- [Task brief]:
State how many lines of the records below contain the word "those", giving the number and nothing else.

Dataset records

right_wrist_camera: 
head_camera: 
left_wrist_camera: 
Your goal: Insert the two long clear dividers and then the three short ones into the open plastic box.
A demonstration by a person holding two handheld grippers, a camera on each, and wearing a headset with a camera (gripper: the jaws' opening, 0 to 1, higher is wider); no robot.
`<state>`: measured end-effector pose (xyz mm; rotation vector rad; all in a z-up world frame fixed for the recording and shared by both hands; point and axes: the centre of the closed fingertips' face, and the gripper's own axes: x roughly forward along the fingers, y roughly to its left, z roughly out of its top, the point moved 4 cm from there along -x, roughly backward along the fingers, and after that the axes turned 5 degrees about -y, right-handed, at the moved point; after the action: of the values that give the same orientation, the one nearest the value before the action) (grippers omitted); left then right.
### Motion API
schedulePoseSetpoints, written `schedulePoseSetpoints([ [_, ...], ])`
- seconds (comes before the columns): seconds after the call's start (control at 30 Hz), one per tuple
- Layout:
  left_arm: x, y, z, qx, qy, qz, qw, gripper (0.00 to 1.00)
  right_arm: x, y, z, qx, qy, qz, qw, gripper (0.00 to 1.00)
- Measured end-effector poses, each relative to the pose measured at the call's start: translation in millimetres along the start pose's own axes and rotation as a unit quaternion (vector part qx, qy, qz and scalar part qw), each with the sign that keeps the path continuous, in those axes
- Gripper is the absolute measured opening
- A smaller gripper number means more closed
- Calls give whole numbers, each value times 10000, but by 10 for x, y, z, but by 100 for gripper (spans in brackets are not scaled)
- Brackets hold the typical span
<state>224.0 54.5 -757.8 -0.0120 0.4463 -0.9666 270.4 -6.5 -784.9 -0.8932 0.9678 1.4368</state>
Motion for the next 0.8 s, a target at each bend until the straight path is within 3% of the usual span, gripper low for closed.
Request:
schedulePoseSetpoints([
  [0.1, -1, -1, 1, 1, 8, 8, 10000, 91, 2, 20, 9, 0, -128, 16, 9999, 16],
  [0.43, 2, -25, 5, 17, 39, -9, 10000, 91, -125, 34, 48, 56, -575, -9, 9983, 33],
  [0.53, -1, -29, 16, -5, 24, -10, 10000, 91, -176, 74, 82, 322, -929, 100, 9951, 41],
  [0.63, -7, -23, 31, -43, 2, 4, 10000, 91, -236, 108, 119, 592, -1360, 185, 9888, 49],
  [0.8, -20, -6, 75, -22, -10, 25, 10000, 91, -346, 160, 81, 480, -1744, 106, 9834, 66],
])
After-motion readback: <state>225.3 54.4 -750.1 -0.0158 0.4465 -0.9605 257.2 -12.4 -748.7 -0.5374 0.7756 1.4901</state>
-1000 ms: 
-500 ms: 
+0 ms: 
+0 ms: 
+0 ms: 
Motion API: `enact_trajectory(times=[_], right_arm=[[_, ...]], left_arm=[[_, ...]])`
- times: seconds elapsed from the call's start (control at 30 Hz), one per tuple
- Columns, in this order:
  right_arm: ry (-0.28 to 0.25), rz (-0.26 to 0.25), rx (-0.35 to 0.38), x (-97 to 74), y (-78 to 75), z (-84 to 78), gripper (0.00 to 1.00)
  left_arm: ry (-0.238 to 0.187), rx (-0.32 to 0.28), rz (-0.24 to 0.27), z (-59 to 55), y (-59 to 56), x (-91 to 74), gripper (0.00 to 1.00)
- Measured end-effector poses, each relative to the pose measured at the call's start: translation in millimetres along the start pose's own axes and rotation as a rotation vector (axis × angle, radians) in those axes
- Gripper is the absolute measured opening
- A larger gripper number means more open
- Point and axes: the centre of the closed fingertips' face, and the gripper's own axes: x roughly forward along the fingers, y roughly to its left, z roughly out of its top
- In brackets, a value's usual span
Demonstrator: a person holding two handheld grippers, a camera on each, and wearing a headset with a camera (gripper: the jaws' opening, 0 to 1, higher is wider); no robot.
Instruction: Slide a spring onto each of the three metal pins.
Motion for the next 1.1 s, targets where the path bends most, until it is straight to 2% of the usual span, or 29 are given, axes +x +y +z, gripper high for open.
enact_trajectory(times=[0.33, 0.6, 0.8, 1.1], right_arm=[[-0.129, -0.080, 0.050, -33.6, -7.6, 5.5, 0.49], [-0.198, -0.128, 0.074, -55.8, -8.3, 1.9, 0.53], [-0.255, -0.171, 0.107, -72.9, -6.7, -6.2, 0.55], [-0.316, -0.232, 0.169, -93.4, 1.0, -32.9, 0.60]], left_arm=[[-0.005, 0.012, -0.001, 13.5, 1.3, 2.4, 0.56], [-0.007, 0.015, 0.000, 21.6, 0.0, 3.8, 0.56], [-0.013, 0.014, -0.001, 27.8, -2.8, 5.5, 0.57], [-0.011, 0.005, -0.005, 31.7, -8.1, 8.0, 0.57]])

- [Answer below]:
2